The broker’s call — also called “call money rate” or “call loan rate” — refers to the interest rate that brokerage firms pay to banks when they borrow money.

Brokerage firms borrow money from banks in the form of call loans in order to offer loans to traders and investors with margin accounts. As such, the interest rate that brokerages pay banks is what’s referred to as the broker’s call, or call money rate.

Banks can call those loans back from brokerages at any time (hence the name “call loans”), which may cause brokerages to call the money they lent to traders or investors (in the form of margin). That’s one example of what’s referred to as a “margin call.”

Broker Call Rate Definition

The broker call rate is the interest rate that brokerage firms pay banks for borrowing money that they, in turn, loan to traders and investors to pursue margin trades. Since many brokerage firms allow investors to trade “on margin,” the brokerages need to have access to a pool of money that they can borrow from.

In effect, banks lend money to brokerages, and the brokerages lend money to investors — each loan carries a different rate. The broker call rate, again, is the interest rate that the brokerages pay to the banks.

Investors and traders that are using margin to trade will be on the hook for interest payments to the brokerages, and the applicable interest rate for those traders are called margin rates.

But, in terms of a broker call rate, that is only referring to the interest rates that brokerages pay to banks, not the margin rates traders pay to brokerages for their margin accounts.

In addition, although the broker call rate is quoted as an annual rate, these loans are typically for much shorter periods of time. As such, the fees are assessed daily. If the annual rate is 5%, the overnight rate is 5% divided by 365 days or roughly 0.014% per day.

Margin rates, or the rates charged to traders, would be higher.

Recommended: What is Margin Trading and How Does it Work?

Explaining Call Money Rate

Although the terms sound quite different, the broker call rate and the call money rate are essentially the same thing: it’s the interest rate that brokers pay to banks for borrowing money. That typically comprises short-term loans that the brokers then turn around and lend to traders or investors for use in margin accounts.

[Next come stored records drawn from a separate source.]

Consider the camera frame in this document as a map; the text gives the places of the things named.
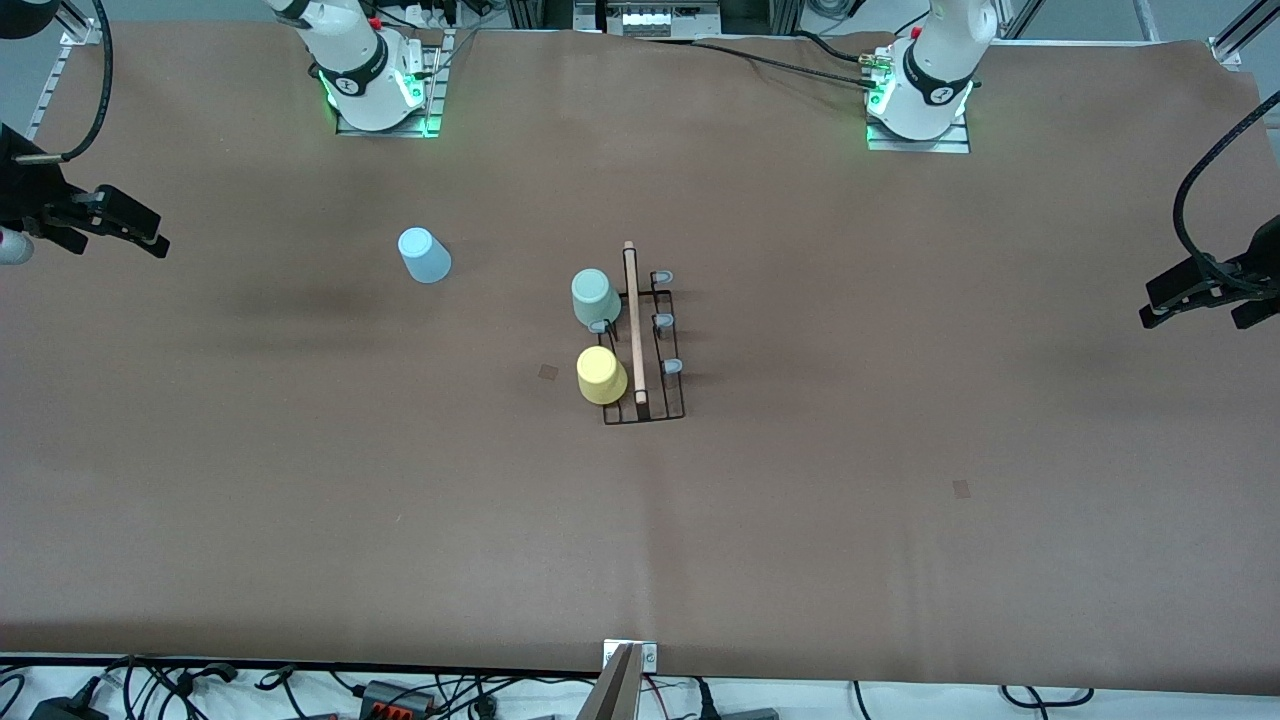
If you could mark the black box with orange connectors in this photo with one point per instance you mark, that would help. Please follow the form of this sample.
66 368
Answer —
395 697

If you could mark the yellow plastic cup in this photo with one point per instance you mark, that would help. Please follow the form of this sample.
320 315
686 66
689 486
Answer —
601 375

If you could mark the light blue plastic cup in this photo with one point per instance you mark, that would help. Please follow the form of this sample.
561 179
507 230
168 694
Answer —
425 258

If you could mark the small metal bracket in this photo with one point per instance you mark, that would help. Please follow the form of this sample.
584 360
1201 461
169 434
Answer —
648 657

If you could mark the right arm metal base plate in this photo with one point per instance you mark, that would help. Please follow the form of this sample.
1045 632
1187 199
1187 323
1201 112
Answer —
390 132

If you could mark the white power strip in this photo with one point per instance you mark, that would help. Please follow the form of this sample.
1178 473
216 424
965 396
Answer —
650 20

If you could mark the dark equipment frame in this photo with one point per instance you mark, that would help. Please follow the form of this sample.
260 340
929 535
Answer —
540 12

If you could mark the brown table cover sheet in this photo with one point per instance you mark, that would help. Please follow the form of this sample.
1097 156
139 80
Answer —
800 500

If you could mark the grey camera stand beam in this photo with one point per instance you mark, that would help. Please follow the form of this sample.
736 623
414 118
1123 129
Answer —
615 695

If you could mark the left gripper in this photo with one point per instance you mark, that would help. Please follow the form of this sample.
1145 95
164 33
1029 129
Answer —
1262 262

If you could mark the aluminium profile rail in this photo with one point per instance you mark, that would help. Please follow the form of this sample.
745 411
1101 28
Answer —
1020 15
1148 20
50 95
1228 48

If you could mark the black power adapter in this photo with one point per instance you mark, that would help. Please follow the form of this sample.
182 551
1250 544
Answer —
65 712

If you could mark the dark grey power adapter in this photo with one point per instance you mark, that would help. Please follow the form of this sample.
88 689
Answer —
750 715

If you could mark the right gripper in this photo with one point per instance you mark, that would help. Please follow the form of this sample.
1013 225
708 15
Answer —
22 194

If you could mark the pale green plastic cup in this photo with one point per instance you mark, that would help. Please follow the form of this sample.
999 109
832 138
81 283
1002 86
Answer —
595 297

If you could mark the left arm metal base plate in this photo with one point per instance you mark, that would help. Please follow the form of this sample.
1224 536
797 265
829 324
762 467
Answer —
920 146

Brokerages will typically include a service charge, expressed as a percentage, on top of the call money rate to get their margin rates. So, in effect, traders or investors using margin accounts pay a premium, plus interest, to trade with margin loans.

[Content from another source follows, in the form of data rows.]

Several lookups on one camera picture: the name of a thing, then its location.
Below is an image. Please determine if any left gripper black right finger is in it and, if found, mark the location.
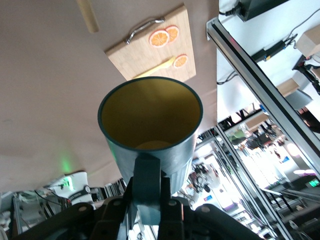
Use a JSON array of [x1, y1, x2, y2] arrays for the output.
[[157, 176, 252, 240]]

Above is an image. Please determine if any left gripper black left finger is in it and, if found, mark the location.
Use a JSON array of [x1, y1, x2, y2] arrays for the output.
[[14, 177, 138, 240]]

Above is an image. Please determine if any teal cup yellow inside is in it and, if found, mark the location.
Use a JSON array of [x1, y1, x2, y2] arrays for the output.
[[97, 76, 203, 226]]

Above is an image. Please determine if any wooden mug tree rack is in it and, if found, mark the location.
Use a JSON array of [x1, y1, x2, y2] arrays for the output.
[[76, 0, 100, 34]]

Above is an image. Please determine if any brown table mat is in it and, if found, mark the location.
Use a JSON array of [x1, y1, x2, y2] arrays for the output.
[[0, 0, 221, 193]]

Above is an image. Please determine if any yellow plastic fork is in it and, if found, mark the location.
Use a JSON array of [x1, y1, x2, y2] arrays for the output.
[[132, 56, 177, 80]]

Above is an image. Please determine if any orange slice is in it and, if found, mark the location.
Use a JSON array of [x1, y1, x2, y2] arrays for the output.
[[149, 29, 170, 49], [165, 25, 180, 44], [172, 53, 189, 69]]

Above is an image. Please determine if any bamboo cutting board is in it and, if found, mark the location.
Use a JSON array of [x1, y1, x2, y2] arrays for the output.
[[104, 2, 197, 83]]

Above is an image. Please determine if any cardboard box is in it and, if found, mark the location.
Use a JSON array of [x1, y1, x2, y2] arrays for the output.
[[276, 78, 301, 98], [296, 24, 320, 57]]

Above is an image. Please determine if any black electronic box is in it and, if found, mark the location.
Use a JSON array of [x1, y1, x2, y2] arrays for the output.
[[251, 39, 287, 62]]

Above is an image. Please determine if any black power adapter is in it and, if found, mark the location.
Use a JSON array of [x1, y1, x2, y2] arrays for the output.
[[236, 0, 293, 23]]

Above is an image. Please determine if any aluminium table edge rail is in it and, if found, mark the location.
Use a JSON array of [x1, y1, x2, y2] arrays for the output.
[[205, 16, 320, 240]]

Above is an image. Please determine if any metal cutting board handle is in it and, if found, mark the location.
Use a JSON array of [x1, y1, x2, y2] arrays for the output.
[[124, 16, 166, 45]]

As an investor is deemed capable of borrowing more money, the gap between the broker call rate and the margin rate narrows.

Brokerages drive extra revenue by exploiting the difference in interest rates, just as investors do the same via interest rate options.

The Use of the Term ‘Call’

A quick side note: You may have noticed that the term “call” is a common financial term with various meanings, including:

1.    A brokerage issuing a “margin call” requiring a borrower to increase the cash in their account or sell assets to raise cash for their account.

2.    A lender “calling a loan” on a borrower, requiring them to repay their debt.

3.    Yield to call is another example of the word that in this phrase refers to bonds.

What Is a Call in Options Trading?

A “call” is also a common type of option (the two main types of options are puts and calls), but the sense of the word here is quite different. A call option is a derivative contract that gives investors the right, but not the obligation, to buy a certain number of shares of an underlying asset.

While options trading and margin trading are similar in that they use leverage, margin trading specifically involves borrowed funds. A margin account is not required for options trading.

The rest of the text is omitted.